Russia Has Turned Kaspersky Software into Tool for Spying - dcgudeman
https://www.wsj.com/articles/russian-hackers-scanned-networks-world-wide-for-secret-u-s-data-1507743874
======
ballenf
From the article:

> The government of Israel first alerted the U.S. that Kaspersky software was
> being used to find American intelligence information, after Israel’s own
> computer spies penetrated the networks of Kaspersky Lab beginning in 2014,
> the current and former officials said.

> Once inside, the Israelis discovered how the software was being used and how
> Russia had obtained classified information from the NSA, these current and
> former officials said.

> Israel’s spying on Kaspersky, which U.S. officials said provided crucial
> evidence that Kaspersky Lab was working with the Russian government, and the
> use of Kaspersky to scan for classified keywords was first reported Tuesday
> by the New York Times. Israeli officials didn’t immediately respond to
> requests for comment.

> After the Israelis passed along what they knew to the U.S., officials at the
> NSA began an investigation that led to the contractor who had installed
> Kaspersky software on his personal computer at home.
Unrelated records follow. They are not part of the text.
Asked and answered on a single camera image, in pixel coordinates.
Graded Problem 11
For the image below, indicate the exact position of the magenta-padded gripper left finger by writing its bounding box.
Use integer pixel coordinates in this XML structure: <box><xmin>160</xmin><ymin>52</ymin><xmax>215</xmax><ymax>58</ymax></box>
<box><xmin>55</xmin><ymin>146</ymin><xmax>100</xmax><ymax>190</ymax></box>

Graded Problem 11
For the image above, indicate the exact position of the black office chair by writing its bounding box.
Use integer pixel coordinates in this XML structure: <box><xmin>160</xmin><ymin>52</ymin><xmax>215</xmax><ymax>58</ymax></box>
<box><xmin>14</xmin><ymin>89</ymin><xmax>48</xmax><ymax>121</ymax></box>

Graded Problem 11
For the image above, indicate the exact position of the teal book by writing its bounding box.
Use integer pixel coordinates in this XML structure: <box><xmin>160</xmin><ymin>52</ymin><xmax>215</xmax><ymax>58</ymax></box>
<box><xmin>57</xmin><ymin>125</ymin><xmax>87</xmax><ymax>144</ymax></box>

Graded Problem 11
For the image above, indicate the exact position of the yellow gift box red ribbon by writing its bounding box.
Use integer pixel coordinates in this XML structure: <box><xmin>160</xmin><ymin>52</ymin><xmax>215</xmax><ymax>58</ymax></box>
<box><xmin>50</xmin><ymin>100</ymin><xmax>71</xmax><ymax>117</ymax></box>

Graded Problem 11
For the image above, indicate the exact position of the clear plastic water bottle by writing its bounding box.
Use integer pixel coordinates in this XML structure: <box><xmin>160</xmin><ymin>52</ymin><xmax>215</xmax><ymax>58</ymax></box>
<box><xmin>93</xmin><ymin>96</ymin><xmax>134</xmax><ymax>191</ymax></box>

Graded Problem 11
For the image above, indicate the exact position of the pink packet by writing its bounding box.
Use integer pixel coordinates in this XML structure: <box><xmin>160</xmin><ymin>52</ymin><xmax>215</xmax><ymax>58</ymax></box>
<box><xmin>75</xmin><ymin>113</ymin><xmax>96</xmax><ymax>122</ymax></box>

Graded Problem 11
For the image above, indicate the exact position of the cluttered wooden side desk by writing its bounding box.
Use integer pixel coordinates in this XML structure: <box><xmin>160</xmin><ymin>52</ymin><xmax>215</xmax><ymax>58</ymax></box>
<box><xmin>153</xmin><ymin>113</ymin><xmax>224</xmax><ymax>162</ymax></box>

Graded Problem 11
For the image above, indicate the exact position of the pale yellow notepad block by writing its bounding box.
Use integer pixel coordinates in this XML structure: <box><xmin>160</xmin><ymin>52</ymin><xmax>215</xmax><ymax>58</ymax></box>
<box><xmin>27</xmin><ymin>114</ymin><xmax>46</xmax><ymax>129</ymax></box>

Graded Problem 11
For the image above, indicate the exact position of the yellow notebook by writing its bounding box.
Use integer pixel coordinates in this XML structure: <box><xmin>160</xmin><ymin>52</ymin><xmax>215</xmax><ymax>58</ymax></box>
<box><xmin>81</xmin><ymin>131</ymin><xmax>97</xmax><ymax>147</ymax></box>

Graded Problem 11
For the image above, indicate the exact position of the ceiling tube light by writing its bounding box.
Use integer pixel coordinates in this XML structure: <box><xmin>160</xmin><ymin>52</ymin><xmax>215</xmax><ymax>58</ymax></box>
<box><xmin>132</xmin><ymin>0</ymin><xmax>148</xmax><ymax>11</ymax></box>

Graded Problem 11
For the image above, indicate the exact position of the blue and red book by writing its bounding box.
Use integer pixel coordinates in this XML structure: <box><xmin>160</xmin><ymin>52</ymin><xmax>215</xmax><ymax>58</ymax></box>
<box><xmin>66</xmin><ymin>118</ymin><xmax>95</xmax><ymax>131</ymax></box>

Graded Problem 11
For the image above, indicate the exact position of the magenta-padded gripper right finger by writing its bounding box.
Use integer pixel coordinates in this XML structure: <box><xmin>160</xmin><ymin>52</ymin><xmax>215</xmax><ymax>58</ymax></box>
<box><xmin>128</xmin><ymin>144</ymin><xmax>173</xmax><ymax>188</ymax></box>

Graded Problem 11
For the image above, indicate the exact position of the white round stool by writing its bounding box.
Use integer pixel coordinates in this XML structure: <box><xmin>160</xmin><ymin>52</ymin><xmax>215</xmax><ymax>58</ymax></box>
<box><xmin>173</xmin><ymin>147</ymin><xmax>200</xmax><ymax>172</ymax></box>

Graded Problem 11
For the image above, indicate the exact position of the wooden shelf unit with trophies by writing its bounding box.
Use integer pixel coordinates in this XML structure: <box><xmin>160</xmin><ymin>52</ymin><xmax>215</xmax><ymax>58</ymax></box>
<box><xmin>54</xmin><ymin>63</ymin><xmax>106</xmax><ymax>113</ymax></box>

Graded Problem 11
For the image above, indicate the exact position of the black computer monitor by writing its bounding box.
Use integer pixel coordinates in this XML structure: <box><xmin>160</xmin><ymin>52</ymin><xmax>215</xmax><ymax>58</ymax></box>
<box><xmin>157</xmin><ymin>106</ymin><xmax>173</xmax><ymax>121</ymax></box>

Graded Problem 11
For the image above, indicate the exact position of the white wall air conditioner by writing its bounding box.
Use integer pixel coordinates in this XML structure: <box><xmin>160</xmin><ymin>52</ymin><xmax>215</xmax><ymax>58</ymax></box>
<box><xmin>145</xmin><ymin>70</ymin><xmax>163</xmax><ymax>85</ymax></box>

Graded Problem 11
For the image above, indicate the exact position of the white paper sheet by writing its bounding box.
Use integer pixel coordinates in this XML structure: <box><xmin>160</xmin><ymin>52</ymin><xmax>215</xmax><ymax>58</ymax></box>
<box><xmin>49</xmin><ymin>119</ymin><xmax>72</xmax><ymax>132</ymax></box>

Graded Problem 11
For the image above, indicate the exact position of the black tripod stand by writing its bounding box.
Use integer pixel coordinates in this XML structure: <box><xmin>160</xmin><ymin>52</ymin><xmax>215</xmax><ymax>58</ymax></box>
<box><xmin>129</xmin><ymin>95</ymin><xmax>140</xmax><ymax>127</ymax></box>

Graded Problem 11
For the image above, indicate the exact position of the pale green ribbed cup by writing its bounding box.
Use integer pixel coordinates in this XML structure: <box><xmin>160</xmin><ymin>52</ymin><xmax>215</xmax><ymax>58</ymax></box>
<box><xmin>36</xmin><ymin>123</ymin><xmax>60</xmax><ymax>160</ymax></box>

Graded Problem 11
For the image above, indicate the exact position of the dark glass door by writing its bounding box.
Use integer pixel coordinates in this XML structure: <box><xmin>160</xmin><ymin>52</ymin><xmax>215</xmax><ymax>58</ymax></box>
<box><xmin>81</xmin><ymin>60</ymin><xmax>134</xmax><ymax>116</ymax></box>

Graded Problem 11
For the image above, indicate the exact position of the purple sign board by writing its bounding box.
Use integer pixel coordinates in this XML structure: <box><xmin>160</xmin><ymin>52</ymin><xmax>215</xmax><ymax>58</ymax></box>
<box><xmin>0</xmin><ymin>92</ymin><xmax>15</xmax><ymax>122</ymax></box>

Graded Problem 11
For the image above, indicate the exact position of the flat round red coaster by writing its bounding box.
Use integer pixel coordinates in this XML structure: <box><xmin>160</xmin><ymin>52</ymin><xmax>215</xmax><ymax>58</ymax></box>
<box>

People familiar with
> that investigation say he appeared to have no ill intent, but knew that
> removing the classified material from the NSA’s headquarters campus at Fort
> Meade, Md., was a violation of agency rules and possibly a crime.

Don't know how much of that chronology was already in the news, but I had no
idea that the Ft. Meade leaker was connected to the Kaspersky intrigue.

Kind of mind boggling how vulnerable even the most well-armed are to in- and
ex-filtration. And how hard it is to detect.